After an accident in a storage facility, the robot begins to behave irrationally and attacks people. The model requires no lubrication, has a massive body and is covered with thick armor capable of withstanding bullets, the impact of a laser beam from about a kilometer away, and it is armed with a laser of an impulse power of about 45,000 kilowatts. It can move at a speed of fifty kilometers per hour, on any terrain. It turns out there are four people capable of piloting jet packs for flights—including Pirx. And soon, the hunt for the robot begins...

The name of Stanislav Lem is well known to Soviet readers.
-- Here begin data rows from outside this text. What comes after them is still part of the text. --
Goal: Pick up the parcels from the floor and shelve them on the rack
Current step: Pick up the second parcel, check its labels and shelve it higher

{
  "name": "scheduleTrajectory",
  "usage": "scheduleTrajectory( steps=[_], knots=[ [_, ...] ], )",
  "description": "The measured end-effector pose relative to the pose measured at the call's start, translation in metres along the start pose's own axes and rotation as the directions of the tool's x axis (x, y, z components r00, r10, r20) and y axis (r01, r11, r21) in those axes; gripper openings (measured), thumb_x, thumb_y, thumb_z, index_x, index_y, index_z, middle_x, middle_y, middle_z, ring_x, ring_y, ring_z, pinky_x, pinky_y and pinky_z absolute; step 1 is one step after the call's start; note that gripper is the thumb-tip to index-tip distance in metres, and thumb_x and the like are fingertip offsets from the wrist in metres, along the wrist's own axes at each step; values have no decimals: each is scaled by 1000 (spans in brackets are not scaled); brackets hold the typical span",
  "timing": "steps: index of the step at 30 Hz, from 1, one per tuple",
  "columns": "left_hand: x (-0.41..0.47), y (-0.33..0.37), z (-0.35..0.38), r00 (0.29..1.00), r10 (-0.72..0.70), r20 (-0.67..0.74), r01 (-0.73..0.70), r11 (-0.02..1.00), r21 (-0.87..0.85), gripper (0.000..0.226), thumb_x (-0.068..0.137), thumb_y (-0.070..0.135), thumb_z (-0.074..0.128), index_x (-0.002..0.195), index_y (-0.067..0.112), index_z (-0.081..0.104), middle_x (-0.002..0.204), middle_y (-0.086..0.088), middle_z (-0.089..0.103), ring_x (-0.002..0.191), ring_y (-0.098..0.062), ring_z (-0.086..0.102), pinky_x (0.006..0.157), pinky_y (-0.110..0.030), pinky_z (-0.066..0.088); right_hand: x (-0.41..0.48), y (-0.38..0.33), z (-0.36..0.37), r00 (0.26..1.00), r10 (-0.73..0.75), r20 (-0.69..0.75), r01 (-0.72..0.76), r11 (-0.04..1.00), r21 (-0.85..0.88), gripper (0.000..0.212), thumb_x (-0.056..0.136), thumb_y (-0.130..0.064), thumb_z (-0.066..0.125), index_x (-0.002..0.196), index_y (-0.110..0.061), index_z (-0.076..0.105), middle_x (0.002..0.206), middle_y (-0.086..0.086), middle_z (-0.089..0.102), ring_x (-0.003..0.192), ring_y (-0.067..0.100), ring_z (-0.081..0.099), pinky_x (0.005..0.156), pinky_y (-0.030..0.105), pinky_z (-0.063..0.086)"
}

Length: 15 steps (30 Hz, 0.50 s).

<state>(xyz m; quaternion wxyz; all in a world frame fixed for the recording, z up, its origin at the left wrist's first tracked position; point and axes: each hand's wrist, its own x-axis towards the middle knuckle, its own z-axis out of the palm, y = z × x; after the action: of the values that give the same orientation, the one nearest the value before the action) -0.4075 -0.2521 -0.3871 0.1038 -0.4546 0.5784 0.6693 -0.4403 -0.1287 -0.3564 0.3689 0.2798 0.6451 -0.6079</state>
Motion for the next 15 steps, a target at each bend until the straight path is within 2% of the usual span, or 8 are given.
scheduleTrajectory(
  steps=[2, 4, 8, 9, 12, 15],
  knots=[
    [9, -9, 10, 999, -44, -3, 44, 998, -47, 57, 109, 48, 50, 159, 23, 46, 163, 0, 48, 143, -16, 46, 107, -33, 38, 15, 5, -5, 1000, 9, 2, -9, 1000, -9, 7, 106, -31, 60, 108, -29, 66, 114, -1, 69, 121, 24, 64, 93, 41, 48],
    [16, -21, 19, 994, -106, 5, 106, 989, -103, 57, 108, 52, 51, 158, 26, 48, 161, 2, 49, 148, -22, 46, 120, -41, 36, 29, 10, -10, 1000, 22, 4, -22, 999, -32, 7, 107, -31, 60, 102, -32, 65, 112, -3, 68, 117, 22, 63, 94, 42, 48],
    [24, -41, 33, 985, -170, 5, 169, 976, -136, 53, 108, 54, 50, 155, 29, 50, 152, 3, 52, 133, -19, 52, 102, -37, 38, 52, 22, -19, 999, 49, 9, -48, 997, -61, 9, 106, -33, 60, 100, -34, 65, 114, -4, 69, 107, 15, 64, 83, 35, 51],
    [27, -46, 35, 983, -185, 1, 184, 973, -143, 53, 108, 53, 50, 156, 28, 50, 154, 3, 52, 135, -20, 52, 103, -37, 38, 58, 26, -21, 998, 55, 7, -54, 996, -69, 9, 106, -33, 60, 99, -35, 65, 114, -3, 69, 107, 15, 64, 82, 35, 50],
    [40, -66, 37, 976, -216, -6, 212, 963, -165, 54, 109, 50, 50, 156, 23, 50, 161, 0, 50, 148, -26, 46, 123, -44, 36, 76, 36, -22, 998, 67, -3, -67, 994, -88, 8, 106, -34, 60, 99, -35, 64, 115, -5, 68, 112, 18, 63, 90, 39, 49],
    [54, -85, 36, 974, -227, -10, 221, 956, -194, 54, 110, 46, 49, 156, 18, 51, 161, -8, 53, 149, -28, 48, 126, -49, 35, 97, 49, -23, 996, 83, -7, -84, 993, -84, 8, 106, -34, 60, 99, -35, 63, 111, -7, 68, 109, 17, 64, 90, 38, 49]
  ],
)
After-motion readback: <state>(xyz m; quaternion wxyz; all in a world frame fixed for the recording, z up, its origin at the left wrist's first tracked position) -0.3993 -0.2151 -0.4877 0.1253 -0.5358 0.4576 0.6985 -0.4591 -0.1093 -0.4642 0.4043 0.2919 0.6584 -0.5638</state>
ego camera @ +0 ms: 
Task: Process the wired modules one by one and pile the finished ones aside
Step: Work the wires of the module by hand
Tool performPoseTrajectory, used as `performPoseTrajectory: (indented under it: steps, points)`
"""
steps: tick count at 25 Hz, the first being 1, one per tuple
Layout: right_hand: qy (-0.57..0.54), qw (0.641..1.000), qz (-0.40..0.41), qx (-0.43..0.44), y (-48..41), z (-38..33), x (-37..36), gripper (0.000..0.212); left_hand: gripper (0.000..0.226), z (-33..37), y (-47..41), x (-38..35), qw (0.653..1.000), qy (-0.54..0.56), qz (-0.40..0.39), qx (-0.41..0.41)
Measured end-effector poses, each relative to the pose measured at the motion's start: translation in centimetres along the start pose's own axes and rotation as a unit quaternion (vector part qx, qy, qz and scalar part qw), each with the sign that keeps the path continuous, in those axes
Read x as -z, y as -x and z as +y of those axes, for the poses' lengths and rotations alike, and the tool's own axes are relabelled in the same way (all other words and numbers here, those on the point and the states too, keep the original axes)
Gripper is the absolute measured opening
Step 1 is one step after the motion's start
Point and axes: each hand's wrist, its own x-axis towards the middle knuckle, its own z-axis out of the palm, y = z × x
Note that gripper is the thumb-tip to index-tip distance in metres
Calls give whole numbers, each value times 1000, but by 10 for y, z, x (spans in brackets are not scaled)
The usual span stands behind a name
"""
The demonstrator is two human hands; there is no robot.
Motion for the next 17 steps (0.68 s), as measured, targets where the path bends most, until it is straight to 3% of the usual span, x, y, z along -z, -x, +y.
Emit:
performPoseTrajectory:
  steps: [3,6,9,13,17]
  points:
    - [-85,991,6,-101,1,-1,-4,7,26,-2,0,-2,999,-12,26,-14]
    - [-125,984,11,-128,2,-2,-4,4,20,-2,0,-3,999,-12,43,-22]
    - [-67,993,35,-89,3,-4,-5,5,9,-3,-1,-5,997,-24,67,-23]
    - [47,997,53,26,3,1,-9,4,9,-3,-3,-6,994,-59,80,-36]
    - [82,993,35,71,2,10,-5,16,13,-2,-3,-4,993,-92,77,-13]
In our country, many of his books have been translated and published—novellas like “The Astronauts,” “The Cloud Magellan,” “Solaris,” “Invincible,” “Return from the Stars,” story cycles like “The Star Diaries of Ijon Tichy” and “Memoirs of Ijon Tichy,” and the collection “Invasion from Aldebaran”; translations of his works often appear in our journals and newspapers.

Lem’s work, deeply original and marked by a unique individuality that makes the author stand out even against the rich and diverse backdrop of contemporary world science fiction, is astonishingly broad in thematic and genre range. At first it’s probably hard to believe that the same writer can create philosophical tragedies like “Solaris” or “Return from the Stars,” and almost farcical stories in terms of technique—sometimes wildly funny, sometimes caustically mocking—about “the cosmic Münchhausen,” about the fearless space-tramp Ijon Tichy, always remaining at the very highest level accessible to modern science fiction (and, in fact, to modern literature in general). But for a thoughtful reader, this breadth of range seems natural and necessary: it is caused by the complexity and depth of the tasks Stanislav Lem sets himself.

In the collection “The Hunt for Setavr,” offered to readers by the publishing house “Mir,” completely different lines of Lem’s creativity are also presented—diametrically opposite, at first glance.

Most of the collection is taken up by stories about the space pilot Pirx, which form a cycle. The first stories of this cycle were written seven years ago (they were included in the collection “Invasion from Aldebaran”); the last—“The Hunt for Setavr”—was finished in December 1964. Lem continues to work on the image of this hero.

The cycle of stories about Pirx is almost unique in world science fiction. Characters drawn with realistic versatility and depth are rare in fiction; it tends to focus primarily on issues facing humankind as a whole, which is hard to reconcile with detailed psychological development of the image of a single person. Even with Herbert Wells, who used realism techniques to the maximum extent, there aren’t that many heroes one could say have individuality (the most striking among them is Griffin, the hero of “The Invisible Man”).